In the entries below, find the line with "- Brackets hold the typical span" and the line with "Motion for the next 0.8". Print those two and everything between them exactly, and nothing else.

::: MATERIAL SUPPLIED

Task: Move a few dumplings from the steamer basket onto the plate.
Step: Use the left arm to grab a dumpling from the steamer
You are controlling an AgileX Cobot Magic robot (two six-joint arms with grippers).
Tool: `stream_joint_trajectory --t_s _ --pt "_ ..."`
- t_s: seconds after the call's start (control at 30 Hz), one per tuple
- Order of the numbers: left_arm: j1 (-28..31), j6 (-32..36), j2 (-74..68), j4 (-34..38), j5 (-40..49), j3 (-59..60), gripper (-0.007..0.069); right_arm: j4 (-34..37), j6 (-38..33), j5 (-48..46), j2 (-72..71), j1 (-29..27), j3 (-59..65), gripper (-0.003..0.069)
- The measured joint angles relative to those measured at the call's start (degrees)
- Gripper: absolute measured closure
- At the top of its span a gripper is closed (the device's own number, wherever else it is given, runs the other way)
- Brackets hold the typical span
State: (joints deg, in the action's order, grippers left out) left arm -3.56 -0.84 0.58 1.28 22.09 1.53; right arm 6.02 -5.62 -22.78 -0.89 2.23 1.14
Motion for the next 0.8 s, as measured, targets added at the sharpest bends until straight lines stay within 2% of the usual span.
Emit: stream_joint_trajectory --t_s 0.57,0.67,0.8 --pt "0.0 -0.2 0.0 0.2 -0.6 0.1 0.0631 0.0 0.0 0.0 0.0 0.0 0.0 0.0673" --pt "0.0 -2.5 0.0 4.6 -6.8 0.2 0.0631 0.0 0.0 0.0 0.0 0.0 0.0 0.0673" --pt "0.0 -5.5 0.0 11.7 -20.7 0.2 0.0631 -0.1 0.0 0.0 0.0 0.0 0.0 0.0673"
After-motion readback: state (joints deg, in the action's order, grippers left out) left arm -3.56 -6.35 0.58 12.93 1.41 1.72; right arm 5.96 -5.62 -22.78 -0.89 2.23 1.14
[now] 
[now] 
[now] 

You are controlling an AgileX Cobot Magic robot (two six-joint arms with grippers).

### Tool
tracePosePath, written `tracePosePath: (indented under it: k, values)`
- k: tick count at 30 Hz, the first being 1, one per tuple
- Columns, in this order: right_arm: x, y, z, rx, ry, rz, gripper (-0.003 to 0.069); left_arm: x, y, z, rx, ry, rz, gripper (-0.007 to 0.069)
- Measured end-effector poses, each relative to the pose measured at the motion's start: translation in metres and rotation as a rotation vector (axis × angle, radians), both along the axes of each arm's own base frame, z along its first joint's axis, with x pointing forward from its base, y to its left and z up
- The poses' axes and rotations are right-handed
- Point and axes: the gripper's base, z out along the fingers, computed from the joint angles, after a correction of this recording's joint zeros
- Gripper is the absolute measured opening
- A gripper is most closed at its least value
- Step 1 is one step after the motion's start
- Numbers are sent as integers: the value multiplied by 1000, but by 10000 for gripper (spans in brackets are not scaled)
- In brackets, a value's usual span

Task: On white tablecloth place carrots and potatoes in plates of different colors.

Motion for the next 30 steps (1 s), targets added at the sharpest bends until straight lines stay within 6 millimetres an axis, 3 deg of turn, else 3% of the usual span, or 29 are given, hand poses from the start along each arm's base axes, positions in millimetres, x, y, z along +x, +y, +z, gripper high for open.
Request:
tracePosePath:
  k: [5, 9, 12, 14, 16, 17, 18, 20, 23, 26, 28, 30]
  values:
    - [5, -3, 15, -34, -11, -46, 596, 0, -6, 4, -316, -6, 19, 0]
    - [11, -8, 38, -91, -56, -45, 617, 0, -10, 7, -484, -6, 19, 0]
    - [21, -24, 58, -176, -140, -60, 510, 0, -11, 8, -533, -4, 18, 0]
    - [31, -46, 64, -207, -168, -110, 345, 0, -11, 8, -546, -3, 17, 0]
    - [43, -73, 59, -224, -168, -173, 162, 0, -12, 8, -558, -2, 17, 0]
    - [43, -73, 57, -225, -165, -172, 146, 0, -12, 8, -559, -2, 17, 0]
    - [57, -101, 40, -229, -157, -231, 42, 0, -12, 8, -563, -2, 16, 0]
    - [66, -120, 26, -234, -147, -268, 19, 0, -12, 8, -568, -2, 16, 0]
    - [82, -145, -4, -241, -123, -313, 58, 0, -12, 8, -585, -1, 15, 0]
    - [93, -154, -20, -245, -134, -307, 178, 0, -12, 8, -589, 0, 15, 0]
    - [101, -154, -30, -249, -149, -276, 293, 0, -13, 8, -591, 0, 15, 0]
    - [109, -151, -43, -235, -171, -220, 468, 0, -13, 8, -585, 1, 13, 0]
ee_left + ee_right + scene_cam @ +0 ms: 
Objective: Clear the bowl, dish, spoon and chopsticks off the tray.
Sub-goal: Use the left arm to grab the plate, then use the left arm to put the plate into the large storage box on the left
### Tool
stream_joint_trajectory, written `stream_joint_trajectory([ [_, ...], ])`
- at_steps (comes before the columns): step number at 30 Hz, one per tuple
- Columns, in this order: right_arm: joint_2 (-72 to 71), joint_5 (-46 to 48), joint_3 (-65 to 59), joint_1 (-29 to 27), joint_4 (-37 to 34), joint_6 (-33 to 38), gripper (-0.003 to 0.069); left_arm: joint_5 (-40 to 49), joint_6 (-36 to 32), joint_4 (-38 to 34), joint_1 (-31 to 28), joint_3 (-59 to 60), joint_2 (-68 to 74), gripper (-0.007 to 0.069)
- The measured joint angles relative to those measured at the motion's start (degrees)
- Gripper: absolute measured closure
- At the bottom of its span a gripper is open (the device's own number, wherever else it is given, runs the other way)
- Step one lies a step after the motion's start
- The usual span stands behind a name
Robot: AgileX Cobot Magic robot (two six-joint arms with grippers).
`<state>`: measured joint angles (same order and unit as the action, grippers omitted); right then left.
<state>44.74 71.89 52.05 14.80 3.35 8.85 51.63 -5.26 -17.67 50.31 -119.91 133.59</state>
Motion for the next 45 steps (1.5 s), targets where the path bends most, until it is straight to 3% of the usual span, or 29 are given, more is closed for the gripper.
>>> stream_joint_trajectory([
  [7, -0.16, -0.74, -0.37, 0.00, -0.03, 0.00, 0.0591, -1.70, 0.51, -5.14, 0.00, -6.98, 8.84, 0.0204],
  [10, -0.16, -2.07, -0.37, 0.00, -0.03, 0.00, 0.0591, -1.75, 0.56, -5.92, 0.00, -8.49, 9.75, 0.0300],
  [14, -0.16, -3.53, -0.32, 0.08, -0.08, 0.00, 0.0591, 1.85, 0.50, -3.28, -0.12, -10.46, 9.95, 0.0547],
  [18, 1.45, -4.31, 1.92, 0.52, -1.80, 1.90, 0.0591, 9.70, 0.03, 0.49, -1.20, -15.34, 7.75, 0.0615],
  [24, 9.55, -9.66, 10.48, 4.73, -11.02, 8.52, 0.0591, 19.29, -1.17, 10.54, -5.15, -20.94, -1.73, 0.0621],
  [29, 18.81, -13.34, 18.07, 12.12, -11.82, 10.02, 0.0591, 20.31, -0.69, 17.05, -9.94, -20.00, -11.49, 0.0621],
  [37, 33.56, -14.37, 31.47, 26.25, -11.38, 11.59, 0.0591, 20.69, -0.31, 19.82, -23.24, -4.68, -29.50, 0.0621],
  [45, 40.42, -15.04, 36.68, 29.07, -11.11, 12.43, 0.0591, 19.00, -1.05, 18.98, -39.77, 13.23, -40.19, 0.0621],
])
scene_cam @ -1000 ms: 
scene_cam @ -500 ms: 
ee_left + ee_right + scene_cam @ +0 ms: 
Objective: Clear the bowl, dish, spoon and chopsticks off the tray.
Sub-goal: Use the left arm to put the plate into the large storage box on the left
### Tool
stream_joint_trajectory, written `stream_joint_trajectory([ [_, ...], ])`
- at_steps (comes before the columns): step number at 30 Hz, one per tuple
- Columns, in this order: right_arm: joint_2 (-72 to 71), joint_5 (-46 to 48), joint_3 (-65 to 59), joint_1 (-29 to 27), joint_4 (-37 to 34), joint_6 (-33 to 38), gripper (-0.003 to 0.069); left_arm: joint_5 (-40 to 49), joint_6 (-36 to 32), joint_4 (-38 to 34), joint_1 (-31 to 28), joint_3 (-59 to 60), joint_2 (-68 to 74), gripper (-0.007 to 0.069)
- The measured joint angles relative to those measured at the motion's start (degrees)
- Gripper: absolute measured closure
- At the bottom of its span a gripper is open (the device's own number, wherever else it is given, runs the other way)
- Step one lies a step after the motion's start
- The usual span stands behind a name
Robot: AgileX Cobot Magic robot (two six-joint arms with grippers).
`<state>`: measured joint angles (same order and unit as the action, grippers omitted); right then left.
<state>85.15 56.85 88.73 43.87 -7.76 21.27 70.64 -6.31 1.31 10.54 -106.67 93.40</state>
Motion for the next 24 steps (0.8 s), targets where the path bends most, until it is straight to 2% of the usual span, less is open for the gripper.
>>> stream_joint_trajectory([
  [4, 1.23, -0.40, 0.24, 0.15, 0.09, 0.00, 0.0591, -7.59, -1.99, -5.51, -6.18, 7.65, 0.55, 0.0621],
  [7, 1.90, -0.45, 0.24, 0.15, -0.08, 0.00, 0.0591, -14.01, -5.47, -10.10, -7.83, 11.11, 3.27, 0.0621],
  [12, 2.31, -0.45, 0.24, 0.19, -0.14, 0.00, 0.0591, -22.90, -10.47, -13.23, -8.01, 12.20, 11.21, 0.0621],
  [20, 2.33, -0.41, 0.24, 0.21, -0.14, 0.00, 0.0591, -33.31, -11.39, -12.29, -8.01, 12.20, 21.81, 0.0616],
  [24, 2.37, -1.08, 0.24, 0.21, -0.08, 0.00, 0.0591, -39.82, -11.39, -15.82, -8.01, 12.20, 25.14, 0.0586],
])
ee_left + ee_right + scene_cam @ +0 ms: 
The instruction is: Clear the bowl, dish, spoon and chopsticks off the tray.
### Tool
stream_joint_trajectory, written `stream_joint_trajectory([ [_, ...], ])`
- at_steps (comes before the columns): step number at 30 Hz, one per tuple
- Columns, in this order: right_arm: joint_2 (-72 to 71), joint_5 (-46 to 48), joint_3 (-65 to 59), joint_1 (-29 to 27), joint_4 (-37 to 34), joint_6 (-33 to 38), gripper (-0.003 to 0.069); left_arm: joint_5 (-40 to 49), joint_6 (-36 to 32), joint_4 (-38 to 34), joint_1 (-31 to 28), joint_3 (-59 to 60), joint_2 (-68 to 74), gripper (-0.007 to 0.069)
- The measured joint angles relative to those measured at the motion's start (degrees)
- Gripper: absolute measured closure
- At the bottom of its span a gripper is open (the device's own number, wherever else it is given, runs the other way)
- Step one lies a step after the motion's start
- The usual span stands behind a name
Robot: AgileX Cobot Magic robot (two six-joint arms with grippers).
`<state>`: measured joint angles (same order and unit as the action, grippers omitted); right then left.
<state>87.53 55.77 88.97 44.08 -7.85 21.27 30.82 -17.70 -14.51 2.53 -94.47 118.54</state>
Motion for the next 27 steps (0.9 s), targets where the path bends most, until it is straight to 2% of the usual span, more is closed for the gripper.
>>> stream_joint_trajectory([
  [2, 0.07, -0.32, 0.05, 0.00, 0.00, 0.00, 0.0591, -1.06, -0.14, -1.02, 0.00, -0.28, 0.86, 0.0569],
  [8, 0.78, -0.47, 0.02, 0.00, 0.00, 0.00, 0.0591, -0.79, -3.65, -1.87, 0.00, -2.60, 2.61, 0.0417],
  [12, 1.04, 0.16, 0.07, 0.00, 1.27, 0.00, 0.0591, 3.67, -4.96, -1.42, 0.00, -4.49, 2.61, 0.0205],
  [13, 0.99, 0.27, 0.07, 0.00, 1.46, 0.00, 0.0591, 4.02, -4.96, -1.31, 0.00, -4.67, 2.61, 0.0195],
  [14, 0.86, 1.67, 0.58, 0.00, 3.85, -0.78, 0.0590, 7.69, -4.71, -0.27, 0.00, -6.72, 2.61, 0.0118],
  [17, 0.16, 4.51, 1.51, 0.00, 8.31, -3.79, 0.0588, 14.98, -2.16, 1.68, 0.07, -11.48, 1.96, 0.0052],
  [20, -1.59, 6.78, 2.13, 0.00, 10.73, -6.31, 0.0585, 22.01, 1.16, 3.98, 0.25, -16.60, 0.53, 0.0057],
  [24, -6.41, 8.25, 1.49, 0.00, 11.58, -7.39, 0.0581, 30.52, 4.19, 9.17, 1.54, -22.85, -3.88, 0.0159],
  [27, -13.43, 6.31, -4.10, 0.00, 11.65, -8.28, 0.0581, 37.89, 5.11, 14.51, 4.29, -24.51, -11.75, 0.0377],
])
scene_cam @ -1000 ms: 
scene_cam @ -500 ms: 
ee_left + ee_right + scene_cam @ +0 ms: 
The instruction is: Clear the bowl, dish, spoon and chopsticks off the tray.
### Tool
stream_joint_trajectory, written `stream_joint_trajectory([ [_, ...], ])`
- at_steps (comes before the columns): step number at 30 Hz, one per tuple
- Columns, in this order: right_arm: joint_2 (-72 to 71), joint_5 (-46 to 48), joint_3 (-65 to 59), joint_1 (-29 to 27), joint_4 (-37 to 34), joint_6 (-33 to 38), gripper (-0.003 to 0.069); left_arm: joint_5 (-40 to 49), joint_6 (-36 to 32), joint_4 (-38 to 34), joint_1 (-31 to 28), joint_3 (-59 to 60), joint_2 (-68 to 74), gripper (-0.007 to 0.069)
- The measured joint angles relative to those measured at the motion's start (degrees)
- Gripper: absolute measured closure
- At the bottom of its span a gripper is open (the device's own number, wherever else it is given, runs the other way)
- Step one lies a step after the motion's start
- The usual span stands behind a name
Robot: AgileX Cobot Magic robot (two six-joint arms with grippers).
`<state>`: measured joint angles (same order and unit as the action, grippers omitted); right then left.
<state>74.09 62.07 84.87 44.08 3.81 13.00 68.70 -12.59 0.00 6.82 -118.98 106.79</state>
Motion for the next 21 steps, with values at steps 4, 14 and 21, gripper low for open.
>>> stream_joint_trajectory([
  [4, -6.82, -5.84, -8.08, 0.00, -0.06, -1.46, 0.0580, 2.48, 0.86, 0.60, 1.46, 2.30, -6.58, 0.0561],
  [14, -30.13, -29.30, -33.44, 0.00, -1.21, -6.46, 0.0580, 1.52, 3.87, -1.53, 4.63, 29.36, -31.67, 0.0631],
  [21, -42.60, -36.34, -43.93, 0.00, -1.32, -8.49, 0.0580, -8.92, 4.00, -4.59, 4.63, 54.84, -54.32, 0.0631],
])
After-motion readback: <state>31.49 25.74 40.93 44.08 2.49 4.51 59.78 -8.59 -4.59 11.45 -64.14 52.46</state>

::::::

FINISHED EXERCISE:
- Brackets hold the typical span
State: (joints deg, in the action's order, grippers left out) left arm -3.56 -0.84 0.58 1.28 22.09 1.53; right arm 6.02 -5.62 -22.78 -0.89 2.23 1.14
Motion for the next 0.8 s, as measured, targets added at the sharpest bends until straight lines stay within 2% of the usual span.

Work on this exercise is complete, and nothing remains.